Where someone repeatedly demands a response on an issue on which they have already been a given a clear answer by the Surgery, we may refuse to respond to further enquiries from the person.
We will always tell the person in writing what action we are taking and why.
The process we follow to make decisions about unreasonable behavior
Any member of staff who directly experiences aggressive or abusive behavior from a patient, has the authority to deal immediately with that behavior in a manner they consider appropriate to the situation and which is in line with this policy.
With the exception of such immediate decisions taken at the time of an incident, decisions to restrict contact with the Surgery are only taken after careful consideration of the circumstances by a senior member of staff. Wherever possible, we will give the individual the opportunity to change their behavior before such a decision is taken.
How we let people know we have made this decision
When a member of staff makes an immediate decision in response to aggressive or abusive behavior, the individual concerned will be advised at the time of the incident.
When a decision has been made by senior management, the individual will always be told in writing why a decision has been made to restrict future contact, the restricted contact arrangements and the length of time that these restrictions will be in place. They will also be told the process for appealing the decision. This ensures that the individual concerned has a full record of the decision and the reasons behind it.

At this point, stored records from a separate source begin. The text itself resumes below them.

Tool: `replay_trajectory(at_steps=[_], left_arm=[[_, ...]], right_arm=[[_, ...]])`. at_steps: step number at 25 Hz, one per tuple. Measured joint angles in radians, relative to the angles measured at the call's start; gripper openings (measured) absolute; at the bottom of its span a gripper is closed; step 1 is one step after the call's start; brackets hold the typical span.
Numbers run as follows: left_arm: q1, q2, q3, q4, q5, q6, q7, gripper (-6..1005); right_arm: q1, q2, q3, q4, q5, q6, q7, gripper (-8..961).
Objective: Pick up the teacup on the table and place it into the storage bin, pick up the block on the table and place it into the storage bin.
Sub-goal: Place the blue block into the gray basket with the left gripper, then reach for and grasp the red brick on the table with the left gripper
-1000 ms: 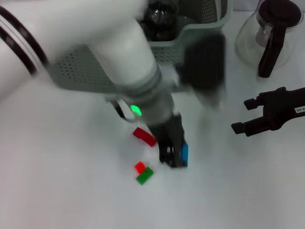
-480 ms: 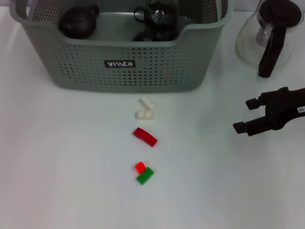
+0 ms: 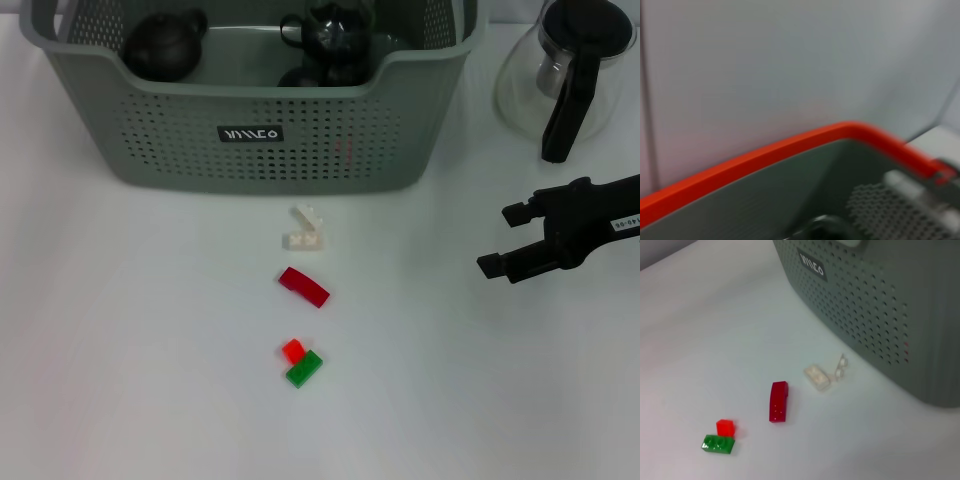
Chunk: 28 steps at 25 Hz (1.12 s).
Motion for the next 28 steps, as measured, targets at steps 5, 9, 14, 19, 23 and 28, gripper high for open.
replay_trajectory(at_steps=[5, 9, 14, 19, 23, 28], left_arm=[[-0.004, -0.043, 0.032, 0.062, 0.133, -0.065, -0.037, 558], [0.009, -0.051, 0.023, 0.176, 0.120, -0.012, -0.053, 609], [0.035, -0.058, 0.022, 0.343, 0.019, 0.277, 0.026, 716], [0.117, -0.182, 0.049, 0.531, -0.081, 0.540, 0.223, 838], [0.220, -0.274, 0.212, 0.655, -0.040, 0.561, 0.264, 910], [0.276, -0.285, 0.499, 0.607, 0.103, 0.428, 0.104, 910]], right_arm=[[0.003, 0.004, -0.001, 0.000, 0.000, -0.002, -0.001, 946], [0.004, 0.005, -0.001, 0.001, 0.000, -0.003, -0.001, 946], [0.005, 0.009, 0.002, 0.001, 0.000, -0.005, 0.004, 946], [0.007, 0.020, 0.010, 0.001, 0.004, 0.005, 0.007, 946], [0.006, 0.025, 0.011, 0.001, 0.003, 0.009, 0.017, 946], [0.005, 0.027, 0.012, 0.001, 0.001, 0.010, 0.027, 946]])
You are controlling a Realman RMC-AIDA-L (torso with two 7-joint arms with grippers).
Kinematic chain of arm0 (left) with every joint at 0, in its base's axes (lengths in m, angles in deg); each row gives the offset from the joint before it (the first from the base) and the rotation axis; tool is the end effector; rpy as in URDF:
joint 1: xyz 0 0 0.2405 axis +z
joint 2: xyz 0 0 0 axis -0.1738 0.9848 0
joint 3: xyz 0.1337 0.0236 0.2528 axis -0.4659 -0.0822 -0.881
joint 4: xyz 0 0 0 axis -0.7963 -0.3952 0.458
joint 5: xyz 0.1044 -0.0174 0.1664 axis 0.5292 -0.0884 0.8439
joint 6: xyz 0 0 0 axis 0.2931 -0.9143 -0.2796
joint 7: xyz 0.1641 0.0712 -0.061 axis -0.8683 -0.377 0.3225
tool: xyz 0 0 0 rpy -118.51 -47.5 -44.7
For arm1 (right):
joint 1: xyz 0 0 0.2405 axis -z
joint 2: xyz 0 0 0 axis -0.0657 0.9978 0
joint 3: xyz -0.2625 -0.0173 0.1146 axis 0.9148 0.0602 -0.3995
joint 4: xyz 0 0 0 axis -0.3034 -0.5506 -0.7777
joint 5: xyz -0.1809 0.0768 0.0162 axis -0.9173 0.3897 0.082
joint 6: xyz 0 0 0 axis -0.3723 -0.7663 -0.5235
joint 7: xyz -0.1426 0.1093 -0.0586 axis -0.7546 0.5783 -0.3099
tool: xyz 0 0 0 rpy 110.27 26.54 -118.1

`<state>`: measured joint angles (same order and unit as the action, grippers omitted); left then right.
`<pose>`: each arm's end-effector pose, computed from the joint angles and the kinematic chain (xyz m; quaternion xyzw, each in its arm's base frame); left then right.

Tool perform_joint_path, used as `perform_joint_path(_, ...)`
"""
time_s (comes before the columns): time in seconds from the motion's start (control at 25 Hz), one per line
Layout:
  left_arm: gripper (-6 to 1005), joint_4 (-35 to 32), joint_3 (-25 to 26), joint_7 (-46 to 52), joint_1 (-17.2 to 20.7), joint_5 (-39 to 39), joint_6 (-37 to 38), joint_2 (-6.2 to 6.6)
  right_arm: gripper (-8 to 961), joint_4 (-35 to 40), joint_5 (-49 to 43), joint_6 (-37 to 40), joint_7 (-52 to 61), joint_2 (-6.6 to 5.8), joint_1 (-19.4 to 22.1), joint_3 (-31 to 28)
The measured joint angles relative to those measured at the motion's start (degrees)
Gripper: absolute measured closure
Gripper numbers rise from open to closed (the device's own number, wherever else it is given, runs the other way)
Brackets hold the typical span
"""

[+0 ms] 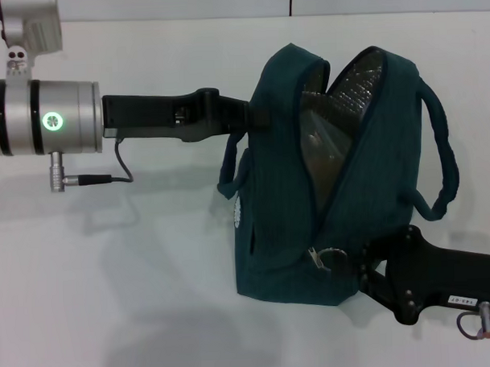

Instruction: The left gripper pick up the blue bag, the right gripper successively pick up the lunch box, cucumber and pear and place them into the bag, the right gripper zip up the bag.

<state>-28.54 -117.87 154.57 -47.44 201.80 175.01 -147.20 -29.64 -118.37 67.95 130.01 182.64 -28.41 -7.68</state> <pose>-0.1977 0.3670 -0.0522 0.7940 0.5416 0.2706 0.0537 0.2434 0.2740 -0.1074 -0.9211 0.1381 0.3605 0.0504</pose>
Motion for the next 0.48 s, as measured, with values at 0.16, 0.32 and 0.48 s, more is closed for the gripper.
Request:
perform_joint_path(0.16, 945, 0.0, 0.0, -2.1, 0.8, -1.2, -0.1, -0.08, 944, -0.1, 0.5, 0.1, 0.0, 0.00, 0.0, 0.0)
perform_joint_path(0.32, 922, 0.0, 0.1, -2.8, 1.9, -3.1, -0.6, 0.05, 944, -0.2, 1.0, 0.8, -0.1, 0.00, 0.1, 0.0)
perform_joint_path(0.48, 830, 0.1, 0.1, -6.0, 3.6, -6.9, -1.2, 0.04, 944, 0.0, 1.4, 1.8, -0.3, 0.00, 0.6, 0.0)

How we record and review a decision to restrict contact
We record all incidents of unacceptable actions which have resulted in contact being restricted.
Where it is decided to restrict contact, an entry noting this is made by the Surgery's management in the relevant file and on appropriate computer records.
A decision to restrict contact as described above, may be reconsidered if the complainant or enquirer demonstrates a more acceptable approach.